Hypofractionated radiotherapy for early glottic cancer: a retrospective interim analysis of a single institution
- Author:
Jeong Won LEE
1
;
Jeong Eun LEE
;
Junhee PARK
;
Jin Ho SOHN
;
Dongbin AHN
Author Information
- Publication Type:Original Article
- Keywords: Radiotherapy; Glottis; Radiation dose hypofractionation; Intensity-modulated radiotherapy
- MeSH: Carcinoma, Squamous Cell; Carotid Arteries; Follow-Up Studies; Glottis; Humans; Radiotherapy; Radiotherapy, Conformal; Radiotherapy, Intensity-Modulated; Retrospective Studies; Survival Rate
- From:Radiation Oncology Journal 2019;37(2):82-90
- CountryRepublic of Korea
- Language:English
- Abstract: PURPOSE: To evaluate the results of hypofractionated radiotherapy (HFX) for early glottic cancer.
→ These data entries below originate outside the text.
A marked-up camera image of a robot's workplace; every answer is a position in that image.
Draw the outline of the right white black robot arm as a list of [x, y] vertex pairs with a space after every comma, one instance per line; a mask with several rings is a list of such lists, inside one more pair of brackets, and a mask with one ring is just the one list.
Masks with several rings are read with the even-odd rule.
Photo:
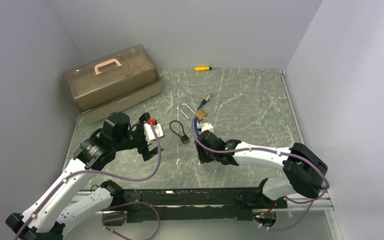
[[209, 130], [195, 136], [201, 163], [216, 161], [222, 165], [258, 166], [277, 170], [275, 178], [263, 179], [255, 194], [256, 203], [269, 207], [275, 200], [299, 194], [315, 200], [329, 188], [328, 166], [308, 147], [295, 142], [291, 147], [263, 147], [245, 141], [224, 141]]

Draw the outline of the brass padlock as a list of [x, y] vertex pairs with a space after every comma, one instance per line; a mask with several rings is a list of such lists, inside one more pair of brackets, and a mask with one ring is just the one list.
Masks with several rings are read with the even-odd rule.
[[208, 113], [203, 109], [204, 104], [200, 104], [197, 109], [193, 110], [187, 104], [181, 104], [178, 109], [185, 116], [186, 119], [190, 120], [192, 117], [197, 117], [199, 121], [205, 121]]

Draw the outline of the small black cable lock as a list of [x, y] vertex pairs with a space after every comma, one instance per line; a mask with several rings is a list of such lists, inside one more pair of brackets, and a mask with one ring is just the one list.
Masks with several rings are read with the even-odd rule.
[[[178, 130], [174, 130], [174, 127], [173, 127], [173, 124], [178, 124], [179, 128]], [[185, 132], [185, 129], [184, 129], [184, 125], [179, 121], [179, 120], [172, 120], [170, 123], [169, 123], [169, 129], [179, 137], [180, 141], [183, 143], [183, 144], [187, 144], [190, 142], [190, 138], [187, 136], [186, 132]]]

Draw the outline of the blue cable lock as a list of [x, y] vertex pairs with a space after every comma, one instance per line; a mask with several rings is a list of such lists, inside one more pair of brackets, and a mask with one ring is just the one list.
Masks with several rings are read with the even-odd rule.
[[[197, 111], [202, 109], [203, 106], [211, 99], [214, 98], [214, 95], [212, 93], [210, 94], [207, 94], [201, 101], [200, 105], [198, 106], [197, 108]], [[198, 123], [200, 122], [199, 118], [195, 119], [194, 120], [194, 132], [196, 134], [196, 136], [198, 137], [200, 135], [200, 132], [199, 132], [199, 128], [198, 128]]]

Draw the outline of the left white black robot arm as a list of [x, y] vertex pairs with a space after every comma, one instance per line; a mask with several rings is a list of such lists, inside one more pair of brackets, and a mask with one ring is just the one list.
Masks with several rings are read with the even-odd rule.
[[111, 179], [82, 200], [73, 202], [73, 198], [92, 178], [105, 174], [104, 167], [117, 152], [136, 149], [144, 161], [161, 157], [161, 146], [149, 149], [149, 145], [163, 136], [162, 126], [147, 112], [136, 124], [131, 124], [125, 113], [111, 113], [102, 127], [80, 144], [51, 187], [24, 212], [12, 213], [5, 221], [7, 226], [17, 240], [62, 240], [96, 212], [119, 209], [125, 192]]
MATERIALS AND METHODS: Eighty-five patients with cT1-2N0M0 squamous cell carcinoma of the glottis who had undergone HFX, performed using intensity-modulated radiotherapy (IMRT, n = 66) and three-dimensional conformal radiotherapy (3D CRT, n = 19) were analyzed. For all patients, radiotherapy was administered at 60.75 Gy in 27 fractions. Forty-three patients received a simultaneous integrated boost (SIB) of 2.3–2.5 Gy per tumor fraction. RESULTS: The median follow-up duration was 29.9 months (range, 5.5 to 76.5 months). All patients achieved complete remission at a median of 50 days after the end of radiotherapy (range, 14 to 206 days). The 5-year rates for locoregional recurrence-free survival was 88.1%, and the 5-year overall survival rate was 86.2%. T2 stage was a prognostic factor for locoregional recurrence-free survival after radiotherapy (p = 0.002). SIB for the tumor did not affect disease control and survival (p = 0.191 and p = 0.387, respectively). No patients experienced acute or chronic toxicities of ≥grade 3. IMRT significantly decreased the dose administered to the carotid artery as opposed to 3D CRT (V₃₅, p < 0.001; V₅₀, p < 0.001). CONCLUSIONS: Patients treated with HFX achieved acceptable locoregional disease control rates and overall survival rates compared with previous HFX studies. A fraction size of 2.25 Gy provided good disease control regardless of SIB administration.